Output all records exactly.
________________________________________
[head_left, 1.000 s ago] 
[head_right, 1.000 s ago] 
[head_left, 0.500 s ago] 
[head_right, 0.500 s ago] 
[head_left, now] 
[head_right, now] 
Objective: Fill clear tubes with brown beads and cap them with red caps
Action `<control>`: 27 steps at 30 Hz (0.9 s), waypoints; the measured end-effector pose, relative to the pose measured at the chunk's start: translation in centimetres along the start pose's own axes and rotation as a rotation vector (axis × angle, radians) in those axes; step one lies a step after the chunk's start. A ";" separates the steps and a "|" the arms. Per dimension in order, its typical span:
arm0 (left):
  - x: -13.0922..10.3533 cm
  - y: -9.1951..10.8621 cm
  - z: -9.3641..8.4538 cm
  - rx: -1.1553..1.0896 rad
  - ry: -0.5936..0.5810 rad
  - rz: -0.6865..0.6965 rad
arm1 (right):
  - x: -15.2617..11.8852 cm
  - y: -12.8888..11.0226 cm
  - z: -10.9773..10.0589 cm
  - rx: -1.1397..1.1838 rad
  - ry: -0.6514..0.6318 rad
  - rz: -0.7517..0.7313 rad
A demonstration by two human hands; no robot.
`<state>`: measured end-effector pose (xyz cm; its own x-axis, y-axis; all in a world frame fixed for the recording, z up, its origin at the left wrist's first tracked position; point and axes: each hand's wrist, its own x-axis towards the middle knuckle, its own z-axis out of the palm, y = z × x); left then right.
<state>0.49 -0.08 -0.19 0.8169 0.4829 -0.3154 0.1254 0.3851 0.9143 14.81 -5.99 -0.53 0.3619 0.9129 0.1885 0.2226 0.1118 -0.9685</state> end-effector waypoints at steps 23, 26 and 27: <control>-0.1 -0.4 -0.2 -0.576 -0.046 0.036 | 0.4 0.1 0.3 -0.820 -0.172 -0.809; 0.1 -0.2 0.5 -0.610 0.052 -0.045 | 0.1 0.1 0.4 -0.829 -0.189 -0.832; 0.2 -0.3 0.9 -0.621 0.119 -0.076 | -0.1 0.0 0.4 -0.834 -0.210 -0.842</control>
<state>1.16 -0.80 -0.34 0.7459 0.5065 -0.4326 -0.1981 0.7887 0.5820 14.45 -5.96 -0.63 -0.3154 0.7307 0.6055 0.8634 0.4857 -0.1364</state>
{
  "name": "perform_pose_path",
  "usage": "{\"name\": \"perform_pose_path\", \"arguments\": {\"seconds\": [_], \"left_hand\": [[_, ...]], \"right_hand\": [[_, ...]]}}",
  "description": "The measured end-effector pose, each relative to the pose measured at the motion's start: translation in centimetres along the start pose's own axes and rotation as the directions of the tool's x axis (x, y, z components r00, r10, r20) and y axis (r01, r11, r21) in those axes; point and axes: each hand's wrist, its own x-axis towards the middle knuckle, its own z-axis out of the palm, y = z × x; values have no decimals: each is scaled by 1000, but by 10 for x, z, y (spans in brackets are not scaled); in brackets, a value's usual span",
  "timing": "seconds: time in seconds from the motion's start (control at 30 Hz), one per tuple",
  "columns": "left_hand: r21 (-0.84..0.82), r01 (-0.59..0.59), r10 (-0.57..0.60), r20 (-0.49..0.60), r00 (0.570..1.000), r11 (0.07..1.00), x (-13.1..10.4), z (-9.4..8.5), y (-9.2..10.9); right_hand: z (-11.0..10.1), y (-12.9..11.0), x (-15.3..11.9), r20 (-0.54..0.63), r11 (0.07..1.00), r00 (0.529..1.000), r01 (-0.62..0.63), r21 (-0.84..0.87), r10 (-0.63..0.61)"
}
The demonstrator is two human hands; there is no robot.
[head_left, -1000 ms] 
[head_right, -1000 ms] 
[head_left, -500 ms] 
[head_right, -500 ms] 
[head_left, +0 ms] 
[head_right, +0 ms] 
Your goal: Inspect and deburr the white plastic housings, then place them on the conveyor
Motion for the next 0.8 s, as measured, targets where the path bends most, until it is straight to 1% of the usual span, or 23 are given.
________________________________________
THE ANSWER:
[head_left, 1.000 s ago] 
[head_right, 1.000 s ago] 
[head_left, 0.500 s ago] 
[head_right, 0.500 s ago] 
[head_left, now] 
[head_right, now] 
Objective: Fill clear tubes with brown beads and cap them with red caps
Action `<control>`: 27 steps at 30 Hz (0.9 s), waypoints; the measured end-effector pose, relative to the pose measured at the chunk's start: translation in centimetres along the start pose's own axes and rotation as a rotation vector (axis × angle, radians) in those axes; step one lies a step after the chunk's start. A ";" separates the steps and a "|" the arms. Per dimension in order, its typical span:
arm0 (left):
  - x: -13.0922..10.3533 cm
  - y: -9.1951..10.8621 cm
  - z: -9.3641..8.4538 cm
  - rx: -1.1553..1.0896 rad
  - ry: -0.5936..0.5810 rad
  - rz: -0.6865..0.6965 rad
arm1 (right):
  - x: -15.2617..11.8852 cm
  - y: -12.8888..11.0226 cm
  - z: -10.9773..10.0589 cm
  - rx: -1.1397..1.1838 rad
  - ry: -0.6514..0.6318 rad
  - rz: -0.7517..0.7313 rad
A demonstration by two human hands; no robot.
`<state>`: measured end-effector pose (xyz cm; its own x-axis, y-axis; all in a world frame fixed for the recording, z up, its origin at the left wrist's first tracked position; point and axes: each hand's wrist, its own x-axis towards the middle knuckle, its own z-axis out of the palm, y = z × x); left then right.
<state>0.49 -0.08 -0.19 0.8169 0.4829 -0.3154 0.1254 0.3851 0.9143 14.81 -5.99 -0.53 0.3619 0.9129 0.1885 0.2226 0.1118 -0.9685</state> end-effector waypoints at steps 23, 26 and 27: <control>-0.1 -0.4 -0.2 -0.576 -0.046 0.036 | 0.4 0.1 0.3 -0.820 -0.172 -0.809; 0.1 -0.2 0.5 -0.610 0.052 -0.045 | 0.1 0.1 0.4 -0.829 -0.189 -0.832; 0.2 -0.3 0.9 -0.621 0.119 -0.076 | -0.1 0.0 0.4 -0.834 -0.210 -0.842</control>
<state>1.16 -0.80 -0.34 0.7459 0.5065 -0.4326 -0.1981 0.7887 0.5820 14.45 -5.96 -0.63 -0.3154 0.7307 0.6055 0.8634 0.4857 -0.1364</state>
{
  "name": "perform_pose_path",
  "usage": "{\"name\": \"perform_pose_path\", \"arguments\": {\"seconds\": [_], \"left_hand\": [[_, ...]], \"right_hand\": [[_, ...]]}}",
  "description": "The measured end-effector pose, each relative to the pose measured at the motion's start: translation in centimetres along the start pose's own axes and rotation as the directions of the tool's x axis (x, y, z components r00, r10, r20) and y axis (r01, r11, r21) in those axes; point and axes: each hand's wrist, its own x-axis towards the middle knuckle, its own z-axis out of the palm, y = z × x; values have no decimals: each is scaled by 1000, but by 10 for x, z, y (spans in brackets are not scaled); in brackets, a value's usual span",
  "timing": "seconds: time in seconds from the motion's start (control at 30 Hz), one per tuple",
  "columns": "left_hand: r21 (-0.84..0.82), r01 (-0.59..0.59), r10 (-0.57..0.60), r20 (-0.49..0.60), r00 (0.570..1.000), r11 (0.07..1.00), x (-13.1..10.4), z (-9.4..8.5), y (-9.2..10.9); right_hand: z (-11.0..10.1), y (-12.9..11.0), x (-15.3..11.9), r20 (-0.54..0.63), r11 (0.07..1.00), r00 (0.529..1.000), r01 (-0.62..0.63), r21 (-0.84..0.87), r10 (-0.63..0.61)"
}
The demonstrator is two human hands; there is no robot.
[head_left, -1000 ms] 
[head_right, -1000 ms] 
[head_left, -500 ms] 
[head_right, -500 ms] 
[head_left, +0 ms] 
[head_right, +0 ms] 
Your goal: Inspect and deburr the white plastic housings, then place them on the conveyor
Motion for the next 0.8 s, as measured, targets where the path bends most, until it is straight to 1% of the usual span, or 23 are given.

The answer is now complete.